Тихо. Сгорбившись под тяжестью напечатанных «шедевров», бунтовщики ушли на баррикады; какую-то груду бумаги везли на тачке. Сегодня все это будет расклеено по стенам Парижа, этой бумагой будут устланы улицы и площади, по этим бумажкам пройдут миллионы ног, по ним пробегутся глаза, чьи-то глотки прокричат напечатанные воззвания, что придумывал Клеман с друзьями в саду, раскуривая марихуану: Историю творим мы – здесь и сейчас. История – это молодая кровь. Наша кровь пенится от ярости, как волны, когда мы бросаемся в бой, когда мы разбиваемся о щиты и дубинки полицейских. История ревет от негодования, когда нас вяжут и пакуют в «салатницы». История – это наше дыхание, оно сотрет с лица земли тюрьмы и банки. Мы бьем витрины старого мира. Мы выбрасываем ценники и сжигаем деньги. Разрываем оберточные бумаги грехов и кромсаем тесемки пороков. Мы выбираемся из скорлупы и уходим в свободное плавание нагими. К черту ваше искусство, ибо искусство – это всё! Да здравствует новый язык! Да здравствует новый человек! Да здравствует новое общество! Мы пробуждаемся к Новой Истории! Мы открываем глаза и видим. Каждый из нас кричит: Я – Личность! Я – Свободен! Я буду стоять до конца! Победа уже совершилась – в моем сердце. И когда придут шлемы и запихают меня в «салатницу», они не победят, потому что они всего-лишь выполняют приказ, у них нет свободной воли, они – роботы-грузчики, а я – Свободная Личность! Я высвобождаю мою волю. Я расправляю крылья. Я – бесконечен! Мой вопль будет звучать в коридорах человеческих душ, его будут слышать в веках! Он развевается высоко над миром…

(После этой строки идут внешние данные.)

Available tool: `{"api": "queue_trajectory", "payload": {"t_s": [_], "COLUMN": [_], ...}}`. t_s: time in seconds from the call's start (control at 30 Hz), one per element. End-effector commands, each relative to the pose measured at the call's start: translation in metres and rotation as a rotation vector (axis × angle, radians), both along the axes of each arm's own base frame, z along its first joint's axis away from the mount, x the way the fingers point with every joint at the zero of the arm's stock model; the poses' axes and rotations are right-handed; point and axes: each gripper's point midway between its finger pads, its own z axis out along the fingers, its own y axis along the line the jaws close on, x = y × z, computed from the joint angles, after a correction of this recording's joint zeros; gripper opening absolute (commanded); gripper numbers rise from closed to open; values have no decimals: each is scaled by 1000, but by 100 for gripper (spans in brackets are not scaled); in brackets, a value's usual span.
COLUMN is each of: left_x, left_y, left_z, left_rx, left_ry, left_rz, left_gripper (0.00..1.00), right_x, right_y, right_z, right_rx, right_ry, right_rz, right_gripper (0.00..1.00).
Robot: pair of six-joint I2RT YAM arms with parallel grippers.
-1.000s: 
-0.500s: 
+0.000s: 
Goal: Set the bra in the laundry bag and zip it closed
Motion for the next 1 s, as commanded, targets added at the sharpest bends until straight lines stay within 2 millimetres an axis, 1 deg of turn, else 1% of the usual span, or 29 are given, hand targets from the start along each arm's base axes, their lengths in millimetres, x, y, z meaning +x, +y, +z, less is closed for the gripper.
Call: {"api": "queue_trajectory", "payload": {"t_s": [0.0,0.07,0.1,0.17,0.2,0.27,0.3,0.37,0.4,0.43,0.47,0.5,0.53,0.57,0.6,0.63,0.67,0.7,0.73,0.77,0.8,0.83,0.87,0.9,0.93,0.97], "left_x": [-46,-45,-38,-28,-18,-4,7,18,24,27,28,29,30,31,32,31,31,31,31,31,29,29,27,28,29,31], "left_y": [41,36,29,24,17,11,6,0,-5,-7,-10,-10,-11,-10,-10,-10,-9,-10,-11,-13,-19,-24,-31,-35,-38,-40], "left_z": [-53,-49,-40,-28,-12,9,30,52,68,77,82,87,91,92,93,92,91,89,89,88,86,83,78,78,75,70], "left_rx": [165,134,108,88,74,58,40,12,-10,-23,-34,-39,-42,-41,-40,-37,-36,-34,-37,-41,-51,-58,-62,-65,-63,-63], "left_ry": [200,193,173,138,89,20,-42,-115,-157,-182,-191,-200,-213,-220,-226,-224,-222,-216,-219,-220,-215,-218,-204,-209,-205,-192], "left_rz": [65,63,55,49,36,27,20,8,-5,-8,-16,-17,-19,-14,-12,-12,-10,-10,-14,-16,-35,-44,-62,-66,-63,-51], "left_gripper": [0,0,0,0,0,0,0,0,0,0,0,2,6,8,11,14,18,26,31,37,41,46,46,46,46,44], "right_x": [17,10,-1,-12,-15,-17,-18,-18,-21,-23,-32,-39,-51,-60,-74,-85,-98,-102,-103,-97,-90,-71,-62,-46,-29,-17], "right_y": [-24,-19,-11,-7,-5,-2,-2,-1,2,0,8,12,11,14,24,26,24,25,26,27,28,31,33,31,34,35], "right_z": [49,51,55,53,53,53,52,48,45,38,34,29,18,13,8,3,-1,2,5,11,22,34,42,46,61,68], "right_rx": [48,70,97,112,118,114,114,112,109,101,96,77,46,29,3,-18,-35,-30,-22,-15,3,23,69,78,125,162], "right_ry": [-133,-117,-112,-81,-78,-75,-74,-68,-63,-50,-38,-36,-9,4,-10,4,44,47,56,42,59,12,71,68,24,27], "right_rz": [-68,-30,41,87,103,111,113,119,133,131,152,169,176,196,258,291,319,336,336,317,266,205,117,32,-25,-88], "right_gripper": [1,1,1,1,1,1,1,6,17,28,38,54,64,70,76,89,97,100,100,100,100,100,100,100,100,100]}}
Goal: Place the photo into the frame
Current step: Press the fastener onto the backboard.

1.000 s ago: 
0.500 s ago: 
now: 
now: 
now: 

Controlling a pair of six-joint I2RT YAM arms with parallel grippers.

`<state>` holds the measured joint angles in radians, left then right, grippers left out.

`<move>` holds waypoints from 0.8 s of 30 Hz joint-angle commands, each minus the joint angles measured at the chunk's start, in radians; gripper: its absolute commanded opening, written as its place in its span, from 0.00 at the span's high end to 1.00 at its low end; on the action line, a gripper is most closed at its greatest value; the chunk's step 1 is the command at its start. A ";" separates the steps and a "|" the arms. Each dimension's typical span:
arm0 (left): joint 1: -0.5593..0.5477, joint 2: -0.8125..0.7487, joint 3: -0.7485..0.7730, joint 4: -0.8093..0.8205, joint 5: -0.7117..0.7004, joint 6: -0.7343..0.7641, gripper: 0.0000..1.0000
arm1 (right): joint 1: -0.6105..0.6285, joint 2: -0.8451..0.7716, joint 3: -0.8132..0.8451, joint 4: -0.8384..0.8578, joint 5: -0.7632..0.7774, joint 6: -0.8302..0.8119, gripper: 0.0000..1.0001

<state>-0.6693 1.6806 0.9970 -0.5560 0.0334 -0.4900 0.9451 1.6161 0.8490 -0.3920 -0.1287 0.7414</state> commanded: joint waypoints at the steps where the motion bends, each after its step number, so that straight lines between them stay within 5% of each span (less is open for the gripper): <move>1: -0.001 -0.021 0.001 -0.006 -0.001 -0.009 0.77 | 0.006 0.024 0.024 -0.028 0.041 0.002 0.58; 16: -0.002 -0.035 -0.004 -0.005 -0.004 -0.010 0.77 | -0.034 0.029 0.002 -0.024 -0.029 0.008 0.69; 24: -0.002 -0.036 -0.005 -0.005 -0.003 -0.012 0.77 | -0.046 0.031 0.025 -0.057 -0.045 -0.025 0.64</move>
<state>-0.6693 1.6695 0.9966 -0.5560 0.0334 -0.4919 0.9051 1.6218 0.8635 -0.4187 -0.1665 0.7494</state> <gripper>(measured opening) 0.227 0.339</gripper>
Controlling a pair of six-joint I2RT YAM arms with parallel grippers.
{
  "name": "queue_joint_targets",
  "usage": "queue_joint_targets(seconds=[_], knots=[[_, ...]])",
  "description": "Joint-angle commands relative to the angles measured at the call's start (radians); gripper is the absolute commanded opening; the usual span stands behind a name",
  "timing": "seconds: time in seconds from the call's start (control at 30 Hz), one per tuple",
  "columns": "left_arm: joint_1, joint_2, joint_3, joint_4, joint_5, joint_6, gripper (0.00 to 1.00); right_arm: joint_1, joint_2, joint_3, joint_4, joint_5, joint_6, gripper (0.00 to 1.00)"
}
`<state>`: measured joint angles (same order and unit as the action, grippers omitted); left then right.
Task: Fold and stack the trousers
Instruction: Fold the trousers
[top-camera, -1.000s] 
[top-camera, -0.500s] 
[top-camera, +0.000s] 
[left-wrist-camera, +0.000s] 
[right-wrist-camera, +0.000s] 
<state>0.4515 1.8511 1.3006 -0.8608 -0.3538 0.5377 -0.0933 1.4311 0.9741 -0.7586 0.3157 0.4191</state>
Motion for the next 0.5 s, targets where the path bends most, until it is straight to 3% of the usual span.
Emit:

О, Клеман, эти строки будут вспоминать, может быть, не один десяток лет, и тебе еще не раз встретятся девушки, которые будут говорить твоими словами, они легко отдадутся тебе, в их страсти будут отголоски твоих воззваний, твоих мыслей, твоего гнева, тобою творимой истории; чьи-то руки будут сдирать эти бумаги со стен, ревниво заклеивать новыми, своими; кого-нибудь из твоих друзей собьют с ног, и пачка разлетится, вслед бумагам понесется отчаянный вопль скрученного бунтаря, которого сфотографирует журналист, фотографию поместят в Le Monde, Figaro, Daily Telegraph, Time; подхваченные ветром, листовки разлетятся по городу, разойдутся по рукам, упадут в Сену, поплывут, поплывут и будут так плыть не один день, не одну неделю, на улицах все закончится, а те еще долго будут липнуть к бортам и днищам лодок и катеров… Что станет с твоими мыслями, Клеман? Куда они уйдут – твое негодование, твой протест, твоя революция? Кто-то свернет из них голубка, кто-то спалит их в костре, пеплом они вознесутся к небесам, упадут на город черными каплями дождя – их не только прочтут, их вдохнут вместе с дымом, их выпьют вместе с водой. Клеман, ты сольешься с миллионами!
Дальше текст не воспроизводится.